Two Moons Beneath the Arches.

6/3/11

I was greeted by my first surprise of the workday when I meandered out of the fast food joint for a cigarette while they were in the midst of a rush. I went to the blind spot over by the curb in the parking lot, free from all windows. They probably wouldn’t have cared that I was running outside for a puff, but as I said, they were busy, and I felt guilty about enjoying a peaceful moment of blackening my lungs as they were stuck running around trying to satisfy a relentless herd of indecisive, unsatisfiable, lard-thirsty humanimals.

Anyway, as I sat there puffing on my cancer stick, this car drives passed; a mother dressed all nice with her three children in the car with her. I smile. Too soon. She drives passed drive through and parks, car still running, back by the corral, where the dumpsters are. She gets out in a rush and looks around, this sneaky, suspicious, nervous look blossoming on her face that sent alarms off in my cranium. Whatever happens next might be interesting, I thought to myself, so I kept watching.

For some stupid reason I figured she was going to steal boxes out of one of the two cardboard-only dumpsters that are positioned right next to each other to the side of the corral, between the parking lot and the lot for the semi-trucks. Maybe she’s moving and needs the boxes. Maybe one of the kids whipped a rock at her car window, smashing the glass to miniscule, razor-edged shards and she needs to duct-tape cardboard over the frame so that the thigh-high sociopath doesn’t leap to his death on the freeway. Maybe she has a cardboard fetish and her bum boyfriend’s last home got all soggy during the rain a few days back and a misshapen, oversize spit-wad of a cave isn’t quite enough for her to get her rocks off. Whatever. Who knows. For whatever reason, that was my stupid theory: she wanted boxes. Why she would feel sneaky doing such a thing was beyond me, but that was the only thing I could imagine she was planning on doing.

That’s not what she did, of course.

Instead, she gets between the two dumpsters and wiggles her pants down passed her knees while simultaneously crouching down. She then proceeds to piddle a puddle on the parking lot concrete in fashionable, fire-hose fashion.

Her kids in the car, watching; cars lined up in drive-thru, certainly able to see; truckers in their trucks just behind her, eyes no doubt fixed on the full moon aimed in their direction. And she could have just as easily parked, went inside and used the damned bathroom. I just didn’t get it.

Strangely enough, my second surprise of the day also involved a woman’s super-duper pooper-pillows.
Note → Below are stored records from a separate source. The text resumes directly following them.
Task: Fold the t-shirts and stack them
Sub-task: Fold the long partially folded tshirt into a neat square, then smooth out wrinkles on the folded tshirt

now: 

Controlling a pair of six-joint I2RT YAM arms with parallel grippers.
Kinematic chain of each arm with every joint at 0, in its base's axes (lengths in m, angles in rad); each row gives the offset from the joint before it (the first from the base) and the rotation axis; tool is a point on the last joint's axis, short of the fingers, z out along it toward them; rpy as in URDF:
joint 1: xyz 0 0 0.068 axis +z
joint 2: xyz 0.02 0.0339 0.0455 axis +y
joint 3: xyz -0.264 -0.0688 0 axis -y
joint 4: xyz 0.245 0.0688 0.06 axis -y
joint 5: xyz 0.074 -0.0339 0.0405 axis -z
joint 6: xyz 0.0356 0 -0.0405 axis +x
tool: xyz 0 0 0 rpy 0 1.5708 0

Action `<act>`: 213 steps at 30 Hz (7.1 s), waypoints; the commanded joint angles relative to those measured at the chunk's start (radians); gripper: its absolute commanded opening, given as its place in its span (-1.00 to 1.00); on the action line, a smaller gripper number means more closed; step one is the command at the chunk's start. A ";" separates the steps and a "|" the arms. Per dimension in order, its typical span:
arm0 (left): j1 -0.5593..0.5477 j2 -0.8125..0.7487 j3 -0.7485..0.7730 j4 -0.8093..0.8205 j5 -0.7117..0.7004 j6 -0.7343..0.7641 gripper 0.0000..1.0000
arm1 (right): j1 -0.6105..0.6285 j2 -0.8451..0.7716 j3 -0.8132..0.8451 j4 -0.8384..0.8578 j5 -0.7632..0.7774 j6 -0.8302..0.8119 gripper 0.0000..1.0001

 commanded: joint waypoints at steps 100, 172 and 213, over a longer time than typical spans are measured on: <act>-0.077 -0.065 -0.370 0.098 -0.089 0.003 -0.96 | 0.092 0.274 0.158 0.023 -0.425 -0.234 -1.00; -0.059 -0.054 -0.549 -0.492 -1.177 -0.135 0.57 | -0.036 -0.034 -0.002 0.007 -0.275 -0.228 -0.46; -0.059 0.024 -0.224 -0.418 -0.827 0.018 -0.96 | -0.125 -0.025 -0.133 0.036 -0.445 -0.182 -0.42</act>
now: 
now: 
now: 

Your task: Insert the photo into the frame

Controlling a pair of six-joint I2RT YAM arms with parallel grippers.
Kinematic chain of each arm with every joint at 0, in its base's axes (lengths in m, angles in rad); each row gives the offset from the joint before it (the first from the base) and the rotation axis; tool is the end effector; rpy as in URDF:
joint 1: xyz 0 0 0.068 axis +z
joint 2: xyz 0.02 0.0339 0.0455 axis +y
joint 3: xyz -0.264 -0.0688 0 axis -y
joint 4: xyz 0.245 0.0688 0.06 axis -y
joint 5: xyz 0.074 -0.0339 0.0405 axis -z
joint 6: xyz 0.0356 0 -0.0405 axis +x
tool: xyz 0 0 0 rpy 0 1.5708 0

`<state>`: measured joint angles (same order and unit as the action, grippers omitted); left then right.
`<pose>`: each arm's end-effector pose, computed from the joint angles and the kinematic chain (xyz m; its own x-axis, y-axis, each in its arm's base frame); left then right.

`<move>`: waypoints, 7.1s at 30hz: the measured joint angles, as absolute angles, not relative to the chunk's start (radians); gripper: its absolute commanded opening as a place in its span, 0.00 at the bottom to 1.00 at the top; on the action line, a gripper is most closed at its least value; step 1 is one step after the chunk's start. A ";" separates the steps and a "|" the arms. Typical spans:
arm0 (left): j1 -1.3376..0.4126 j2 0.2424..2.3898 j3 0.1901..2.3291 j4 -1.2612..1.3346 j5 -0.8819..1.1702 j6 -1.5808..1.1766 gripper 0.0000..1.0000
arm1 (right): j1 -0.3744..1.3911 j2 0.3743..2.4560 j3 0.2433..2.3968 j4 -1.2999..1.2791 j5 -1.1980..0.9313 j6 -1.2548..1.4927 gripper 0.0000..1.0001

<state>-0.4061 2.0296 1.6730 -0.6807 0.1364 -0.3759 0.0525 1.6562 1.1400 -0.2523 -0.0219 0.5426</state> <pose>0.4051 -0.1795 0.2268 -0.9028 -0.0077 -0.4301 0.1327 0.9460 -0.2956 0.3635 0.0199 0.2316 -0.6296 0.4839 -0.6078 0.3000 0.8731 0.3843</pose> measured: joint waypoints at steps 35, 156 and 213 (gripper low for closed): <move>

Just after nine o’clock, when the playroom in the restaurant always closes, I’m wiping down tables, hoping my act of cleaning the area will inspire the couple still lingering in there to grab their two toddlers, get their shit together and leave. For some reason, the mother (who, I might add, had a look and vibe about her that suggested she was once of sound mind and very attractive but had collapsed altogether under the stress and depression of premature parenthood and can now only find some transient solace in the very activity that got her into the damned mess in the first place) was intent on taking the kids into the playroom restroom and changing them into their pajamas before bringing them home.

I didn’t understand this at all. Especially since it required planning, unless she always kept a spare pair of jammies in her purse. But then again, women do appear to be able to fit a whole load of interesting things in their purses.

Regardless, as she bent over, the bottom of her yellow shirt lifted, the waist of her faded jeans descended, and between those lips of blue and yellow cloth pale mounds of pasty white flesh, like nipple-free breasts of the back-end, burst out from either side of the tightly-viced, poop-shooting schism. There they bathed in the florescent glow of the world beyond that oppressive, narrow limbo-land in which they had been imprisoned; that claustrophobic kingdom betwixt the flesh and the form-fitting hip-huggers. It wasn’t a shy two-cheek peek-a-boo, either; this was a bold, confident Hello. Like the Kool-Aid guy slamming through a wall and screaming “Oh yeah!” in a thunderous, reverberating, megaphone-like voice.

As I tried to pretend like I didn’t notice the full moon before me, I began thinking about those tattoos girls get on their lower back that everyone calls “tramp stamps” and how fitting it would be if plumbers began a trend of getting tattoos on their posteriors. Then I asked myself, What kind of tattoos might one get on one’s rumpus? An eyeball on each cheek? A spanking-suggestive hand-print of one’s significant other? Full-color jean ink all over the caboose, complete with tattooed pockets and Levi insignia so that someone might stare at their bear derriere unawares?

And then I began wondering what catchy name we might give for these tattoos. Plumber-bum bumper sticker, ass art, butt badge, gluteus graffiti, heinieglyph, ink-’round-the-stink?  Asstoos? Tatooshies? Tats on the tuckus?

This kind of thing could really catch on, methinks.